Petri: You say that they are having the same rules as an article. Put one topic or one theme at a time in an article, don’t put too many ideas there, be elaborate. Get your point through, stay concise. That’s typically a good article. You just have a few points so that people can really understand it.
Tom: Yep.
Petri: I’m actually thinking that we are practising for the next 10 or 20 years. Because we are approaching a physical limit while it’s always been there, but we just have had just very limited applicability for that one in human history before. I’m referring to Elon Musk and the other guys going to Mars.
We can only talk with snippets. There’s no live communication possible. You don’t want to be the annoying person just like text messaging in with one word or sentence at a time and sending tens of them. Because that’s going to be really annoying receiving every eight minutes or, how long does it take to get one, that it’s like questions, questions, questions in 10 seconds MP3.
You’ve been doing entrepreneurship for quite a long time. You were 18 when you started your first company, how did that happen?
Should we actually go back almost to the beginning of Tom and how you experimented with sound and voice and were banding together with your current team as well?
Tom: My whole life I My whole life I did something with the music of audio content. I had like a little recorder as a kid and recorded some conversations with my brother and my parents.
Petri: Did you post them?
Tom: I didn’t post them because there wasn’t a real option to get this tape then out there. I always deleted it, rewind it, and then started from scratch. These are like the early beginnings. I had a couple of bands as a teenager. I played the drums. I still enjoy making music whenever I can. Audio and using these two areas have always been a part of me.

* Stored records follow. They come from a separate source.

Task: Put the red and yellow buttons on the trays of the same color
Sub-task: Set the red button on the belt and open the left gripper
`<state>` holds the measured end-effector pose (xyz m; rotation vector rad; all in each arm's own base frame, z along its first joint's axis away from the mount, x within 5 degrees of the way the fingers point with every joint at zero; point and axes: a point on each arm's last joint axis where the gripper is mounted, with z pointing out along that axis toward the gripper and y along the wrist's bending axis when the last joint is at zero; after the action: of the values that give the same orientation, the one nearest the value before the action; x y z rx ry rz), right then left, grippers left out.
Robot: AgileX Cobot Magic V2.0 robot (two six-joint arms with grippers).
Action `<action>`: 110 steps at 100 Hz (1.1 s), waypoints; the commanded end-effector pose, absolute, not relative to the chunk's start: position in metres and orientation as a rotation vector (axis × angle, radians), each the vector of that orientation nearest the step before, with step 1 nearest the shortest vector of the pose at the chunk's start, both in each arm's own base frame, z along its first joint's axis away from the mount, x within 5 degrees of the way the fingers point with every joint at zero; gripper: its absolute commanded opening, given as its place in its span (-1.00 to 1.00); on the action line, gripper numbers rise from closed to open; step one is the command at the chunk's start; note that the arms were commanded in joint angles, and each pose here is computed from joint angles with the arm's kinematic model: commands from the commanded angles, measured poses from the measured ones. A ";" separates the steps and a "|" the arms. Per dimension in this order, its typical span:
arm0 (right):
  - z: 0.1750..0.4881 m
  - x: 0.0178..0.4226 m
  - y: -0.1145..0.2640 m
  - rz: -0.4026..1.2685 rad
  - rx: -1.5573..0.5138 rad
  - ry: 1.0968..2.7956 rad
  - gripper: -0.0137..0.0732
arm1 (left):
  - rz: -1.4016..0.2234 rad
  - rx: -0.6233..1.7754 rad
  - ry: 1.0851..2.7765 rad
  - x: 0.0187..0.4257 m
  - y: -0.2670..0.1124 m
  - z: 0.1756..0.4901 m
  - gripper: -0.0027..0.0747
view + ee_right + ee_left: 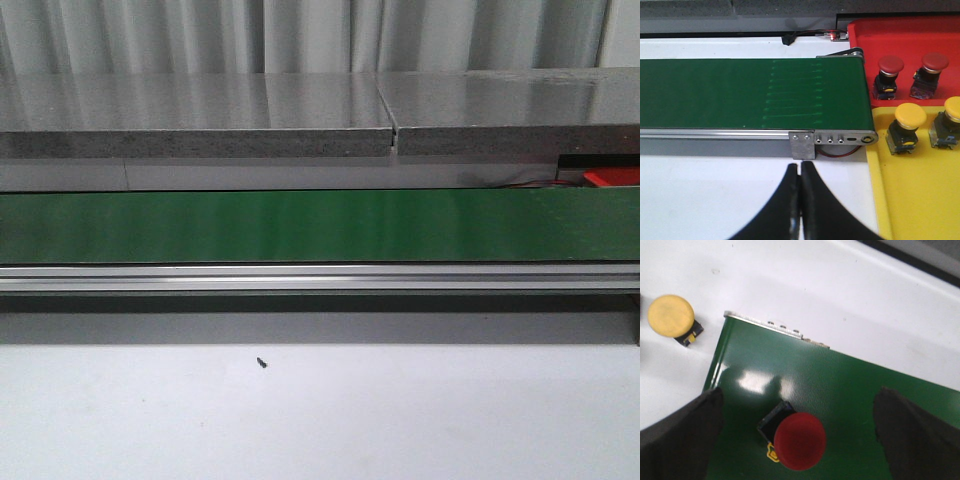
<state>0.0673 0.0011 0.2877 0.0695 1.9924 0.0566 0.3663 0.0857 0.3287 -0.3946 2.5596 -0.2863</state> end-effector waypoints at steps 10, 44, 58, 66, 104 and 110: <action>0.302 0.068 0.001 0.052 0.064 1.900 -0.84 | -0.283 -0.532 2.423 0.358 0.107 0.357 0.59; 0.302 0.068 0.001 0.052 0.064 1.900 -0.84 | -0.325 -0.811 2.470 0.375 0.141 0.312 0.59; 0.302 0.068 0.001 0.052 0.064 1.900 -0.84 | -0.343 -0.894 2.492 0.386 0.146 0.287 0.55; 0.302 0.068 0.001 0.052 0.064 1.900 -0.84 | -0.351 -0.947 2.495 0.391 0.150 0.275 0.50; 0.302 0.068 0.001 0.052 0.064 1.900 -0.84 | -0.346 -1.067 2.393 0.411 0.162 0.250 0.48; 0.302 0.068 0.001 0.052 0.064 1.900 -0.84 | -0.343 -1.067 2.372 0.414 0.164 0.253 0.48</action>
<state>0.0673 0.0011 0.2875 0.0695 1.9941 0.0566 0.4090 0.1604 0.2154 -1.0875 2.5250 -0.3358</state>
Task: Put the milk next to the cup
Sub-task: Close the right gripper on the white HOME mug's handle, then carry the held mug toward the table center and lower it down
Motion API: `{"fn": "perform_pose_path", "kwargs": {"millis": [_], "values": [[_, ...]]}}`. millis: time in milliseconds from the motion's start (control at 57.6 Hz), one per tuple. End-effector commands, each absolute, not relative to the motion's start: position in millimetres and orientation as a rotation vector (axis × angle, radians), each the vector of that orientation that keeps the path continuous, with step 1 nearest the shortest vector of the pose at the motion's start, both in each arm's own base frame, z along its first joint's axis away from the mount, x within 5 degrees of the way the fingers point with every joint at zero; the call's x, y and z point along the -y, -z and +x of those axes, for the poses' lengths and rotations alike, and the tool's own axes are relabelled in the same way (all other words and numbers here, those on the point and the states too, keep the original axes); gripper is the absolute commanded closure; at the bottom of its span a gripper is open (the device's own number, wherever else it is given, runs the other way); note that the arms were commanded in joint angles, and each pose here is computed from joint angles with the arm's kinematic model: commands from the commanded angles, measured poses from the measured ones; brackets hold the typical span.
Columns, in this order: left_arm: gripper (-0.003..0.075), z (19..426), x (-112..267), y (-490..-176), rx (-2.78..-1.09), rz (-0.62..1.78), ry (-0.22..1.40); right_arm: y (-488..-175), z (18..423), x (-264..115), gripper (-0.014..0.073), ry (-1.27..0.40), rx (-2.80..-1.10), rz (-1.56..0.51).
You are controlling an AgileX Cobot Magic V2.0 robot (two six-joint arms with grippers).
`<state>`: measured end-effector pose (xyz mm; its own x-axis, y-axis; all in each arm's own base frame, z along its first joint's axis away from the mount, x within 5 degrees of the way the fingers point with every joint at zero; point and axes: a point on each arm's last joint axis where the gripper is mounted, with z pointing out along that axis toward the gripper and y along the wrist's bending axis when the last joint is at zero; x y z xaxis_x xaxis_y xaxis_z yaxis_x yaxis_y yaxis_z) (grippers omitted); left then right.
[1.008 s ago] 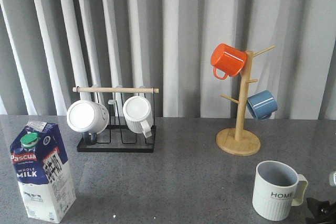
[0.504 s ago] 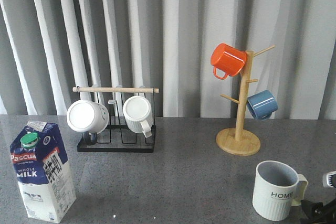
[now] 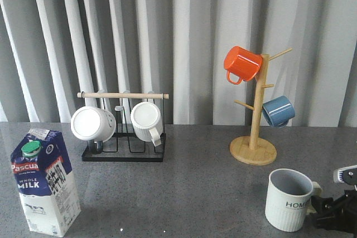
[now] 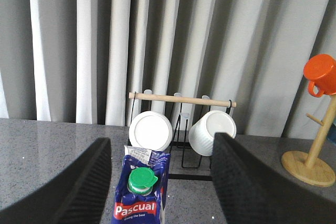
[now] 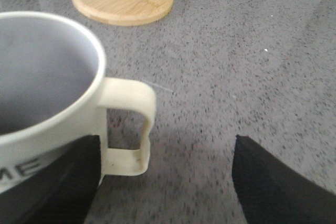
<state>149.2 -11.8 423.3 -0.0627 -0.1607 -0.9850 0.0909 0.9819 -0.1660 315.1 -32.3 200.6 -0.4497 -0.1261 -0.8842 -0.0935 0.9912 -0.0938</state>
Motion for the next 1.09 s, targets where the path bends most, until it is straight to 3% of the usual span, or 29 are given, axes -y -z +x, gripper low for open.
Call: {"fn": "perform_pose_path", "kwargs": {"millis": [0, 104, 261, 573, 799, 1077], "values": [[0.0302, 146.4, 10.4, -440.8, -1.516, -0.061, 0.204, -217.4, 333.0, 30.7, 0.0115, 0.017, -1.93, -0.2], [0.0302, 146.4, 10.4, -440.8, -1.516, -0.061, 0.204, -212.5, 341.6, 28.8, 0.0243, 0.013, -1.919, -0.269], [0.0302, 146.4, 10.4, -440.8, -1.516, -0.061, 0.204, -213.8, 343.9, 26.5, 0.0614, 0.013, -1.897, -0.325], [0.0302, 146.4, 10.4, -440.8, -1.516, -0.061, 0.204, -218.5, 340.4, 28.6, 0.0603, 0.011, -1.927, -0.27], [0.0302, 146.4, 10.4, -440.8, -1.516, -0.061, 0.204, -243.6, 326.6, 26.8, 0.0602, 0.005, -1.872, -0.235], [0.0302, 146.4, 10.4, -440.8, -1.516, -0.061, 0.204, -293.6, 303.8, -0.7, 0.0602, -0.282, -1.737, -0.272]]}}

Petri: Where should I go to Spotify or SoundCloud to find your stuff?
Tom: That’s the good thing that we never really had any money to buy recording equipment. We only had our band practices and some little concerts. My dad maybe has some little recordings, but they are not available online. There’s no album or single with my name on it online.
That’s maybe a good thing because we were just kids having fun, and making some music.
Petri: Now, I’m actually thinking that you have a platform where you can do lives. Why talk if you can make music? I’m totally hearing that there’s going to be some band playing in real life soon.
Tom: I think that would be great content. Definitely, having a hub that’s dedicated to a certain kind of genre or to certain kinds of topics. That’s also something that we haven’t figured out 100% what hubs on communities on Voicehub really are. If it’s that a hub needs to be called rock music, and then you have bands playing there, or if it needs to be called band practice. And then you have bands playing there. Or should the hubs to be called talent rising or music talent rising. And then you have like little contests there and I’m not sure how what like the perfect communities on Voicehub would be. I think that’s something that time will show what will work best.
I can imagine people creating music and creating music content on Voicehub. I think that would be great.
Petri: Now I want everyone in the audience to send Tom some direct messages in Voicehub, email or Twitter and all the other co-founders as well that we will join if and when you do a live concert of your band, all the covers.
Tom: Get the old members together. Yeah. That would be interesting. Definitely. At the moment, unfortunately, I don’t have a band, but like getting the old folks together would also be pretty funny.
Petri: You started to do some importing and selling with drop-shipping, one of the trending things which have been happening for the last 10 years. A lot of people are selling things online. You were practising that when you turned 18.
Tom: The first real company I created and also had like a small little team there was called uStud that and it was focused on universities and giving students the option to share student materials. This was the first step during my graduation time when I was 18. We started this company without having any knowledge about students and what students really want, but we thought this would be like an interesting concept because we would like to have that as soon as we started studying.
We built that. Did a lot of mistakes there, just because nobody really knew how to run a company and how to grow a company. After that, I started with Etienne who’s now also a co-founder in Voicehub a company called Active moves. It was buying gym equipment from China and selling it on Amazon with our own label. This was a pretty fun experience. We also did a lot of mistakes but it taught us a lot about how to really run a business and how to grow it. And after that we started to do some other things too, to play around.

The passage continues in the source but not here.